→ **Exercise goal**
Copy out each line below verbatim, skipping any picture.

→ **Collected material**
BEGIN
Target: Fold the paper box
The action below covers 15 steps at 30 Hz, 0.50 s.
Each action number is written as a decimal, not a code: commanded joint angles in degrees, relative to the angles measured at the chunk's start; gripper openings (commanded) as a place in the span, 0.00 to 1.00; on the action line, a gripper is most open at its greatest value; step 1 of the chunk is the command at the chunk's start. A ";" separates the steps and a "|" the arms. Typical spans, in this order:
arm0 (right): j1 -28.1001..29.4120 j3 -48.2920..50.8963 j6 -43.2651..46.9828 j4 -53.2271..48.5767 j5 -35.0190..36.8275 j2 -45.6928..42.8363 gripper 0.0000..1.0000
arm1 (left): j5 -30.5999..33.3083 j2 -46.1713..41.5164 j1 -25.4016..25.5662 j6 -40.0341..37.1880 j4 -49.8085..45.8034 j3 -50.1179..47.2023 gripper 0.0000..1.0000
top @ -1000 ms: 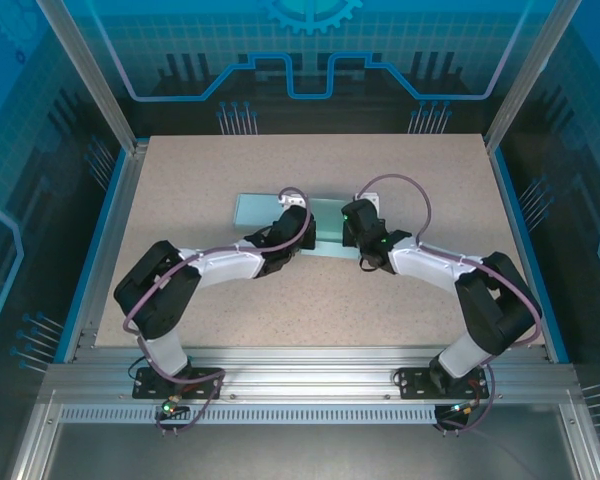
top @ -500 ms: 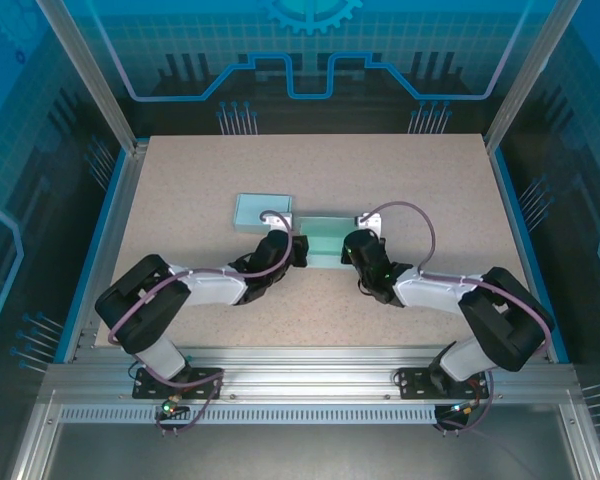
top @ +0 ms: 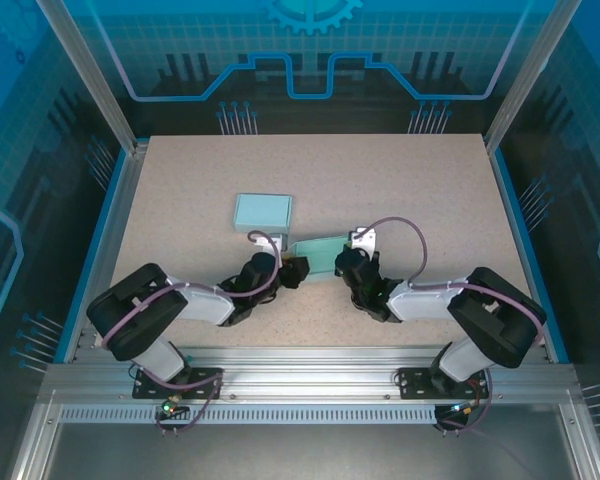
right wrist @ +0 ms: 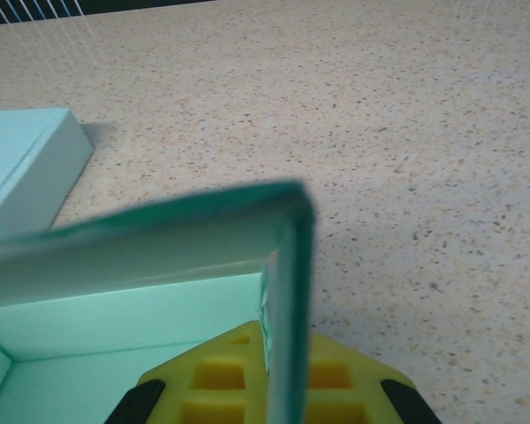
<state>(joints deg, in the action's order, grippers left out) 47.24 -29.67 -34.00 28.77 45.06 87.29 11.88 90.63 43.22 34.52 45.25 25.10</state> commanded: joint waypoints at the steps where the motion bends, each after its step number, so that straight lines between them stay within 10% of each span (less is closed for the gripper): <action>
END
→ **Problem solution**
Target: Fold the paper box
The action below covers 15 steps at 30 Hz, 0.50 s.
Each action number is written as a decimal, not a code: commanded joint angles in degrees, relative to the angles measured at the chunk's start; gripper openings (commanded) as a place in the span, 0.00 to 1.00; on the action line, a gripper is most open at its greatest value; step 1 of the chunk is the command at the chunk's start. A ";" separates the steps and a "|" the arms. Typical spans, in this order:
arm0 (right): j1 -28.1001..29.4120 j3 -48.2920..50.8963 j6 -43.2651..46.9828 j4 -53.2271..48.5767 j5 -35.0190..36.8275 j2 -45.6928..42.8363 gripper 0.0000..1.0000
arm1 (left): j5 -30.5999..33.3083 j2 -46.1713..41.5164 j1 -25.4016..25.5662 j6 -40.0341..37.1880 j4 -49.8085..45.8034 j3 -50.1179..47.2023 gripper 0.0000..1.0000
top @ -1000 ms: 
top @ -500 ms: 
top @ +0 ms: 
right wrist @ +0 ms: 
<state>(joints deg, in the action's order, grippers left out) 47.24 -29.67 -34.00 28.77 45.06 87.29 11.88 90.63 43.22 34.52 45.25 25.10</state> commanded: joint waypoints at the steps where the motion bends, each after its step number, so that straight lines between them stay within 10% of each span (less is closed for the gripper): <action>

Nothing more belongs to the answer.